Data for the task:
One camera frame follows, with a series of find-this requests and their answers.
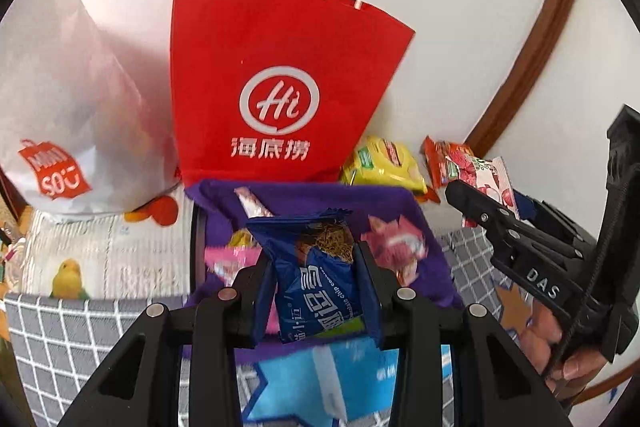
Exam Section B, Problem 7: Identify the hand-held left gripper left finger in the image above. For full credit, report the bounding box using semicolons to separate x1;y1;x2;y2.
57;252;278;427

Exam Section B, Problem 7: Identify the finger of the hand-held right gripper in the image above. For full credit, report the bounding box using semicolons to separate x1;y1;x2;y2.
445;181;586;265
512;191;583;250

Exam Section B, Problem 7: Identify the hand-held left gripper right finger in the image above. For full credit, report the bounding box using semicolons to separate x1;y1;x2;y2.
352;241;558;427

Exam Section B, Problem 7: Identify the red white fruit snack packet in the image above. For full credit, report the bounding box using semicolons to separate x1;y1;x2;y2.
442;154;518;228

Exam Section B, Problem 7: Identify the blue cookie packet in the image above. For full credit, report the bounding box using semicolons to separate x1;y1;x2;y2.
246;208;368;344

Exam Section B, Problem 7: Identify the pink silver banded snack packet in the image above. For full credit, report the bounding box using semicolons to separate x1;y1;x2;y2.
360;214;430;285

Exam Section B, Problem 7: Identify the magenta snack packet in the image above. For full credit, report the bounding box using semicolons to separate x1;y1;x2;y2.
205;247;278;335

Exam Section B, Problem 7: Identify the purple cloth lined tray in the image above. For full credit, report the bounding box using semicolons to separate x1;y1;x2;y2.
182;179;463;358

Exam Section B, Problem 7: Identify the long light pink snack packet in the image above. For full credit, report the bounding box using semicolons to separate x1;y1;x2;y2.
234;186;276;220

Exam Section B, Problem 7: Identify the person's right hand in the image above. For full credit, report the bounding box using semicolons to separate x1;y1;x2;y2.
520;303;615;396

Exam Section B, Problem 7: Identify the orange chips bag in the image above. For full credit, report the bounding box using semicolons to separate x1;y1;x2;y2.
419;136;476;190

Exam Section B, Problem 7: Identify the blue tissue pack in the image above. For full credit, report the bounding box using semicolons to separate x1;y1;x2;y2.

What needs to be done: Exclude every picture and copy the remaining data exactly.

Response to the task:
One camera frame follows, with a series of find-this requests and their answers.
Exam Section B, Problem 7: Identify the hand-held left gripper left finger in the image above. For full credit, report the bounding box using semicolons to separate x1;y1;x2;y2.
57;252;278;427

Exam Section B, Problem 7: Identify the finger of the hand-held right gripper in the image above. For full credit, report the bounding box using semicolons to separate x1;y1;x2;y2.
445;181;586;265
512;191;583;250

Exam Section B, Problem 7: Identify the hand-held left gripper right finger in the image above. For full credit, report the bounding box using semicolons to separate x1;y1;x2;y2.
352;241;558;427

Exam Section B, Problem 7: Identify the red white fruit snack packet in the image above. For full credit, report the bounding box using semicolons to separate x1;y1;x2;y2.
442;154;518;228

Exam Section B, Problem 7: Identify the blue cookie packet in the image above. For full credit, report the bounding box using semicolons to separate x1;y1;x2;y2.
246;208;368;344

Exam Section B, Problem 7: Identify the pink silver banded snack packet in the image above. For full credit, report the bounding box using semicolons to separate x1;y1;x2;y2.
360;214;430;285

Exam Section B, Problem 7: Identify the magenta snack packet in the image above. For full credit, report the bounding box using semicolons to separate x1;y1;x2;y2.
205;247;278;335

Exam Section B, Problem 7: Identify the purple cloth lined tray in the image above. For full credit, report the bounding box using semicolons to separate x1;y1;x2;y2.
182;179;463;358

Exam Section B, Problem 7: Identify the long light pink snack packet in the image above. For full credit, report the bounding box using semicolons to separate x1;y1;x2;y2.
234;186;276;220

Exam Section B, Problem 7: Identify the person's right hand in the image above. For full credit, report the bounding box using semicolons to separate x1;y1;x2;y2.
520;303;615;396

Exam Section B, Problem 7: Identify the orange chips bag in the image above. For full credit, report the bounding box using semicolons to separate x1;y1;x2;y2.
419;136;476;190

Exam Section B, Problem 7: Identify the blue tissue pack in the image above. For full credit, report the bounding box using semicolons to separate x1;y1;x2;y2.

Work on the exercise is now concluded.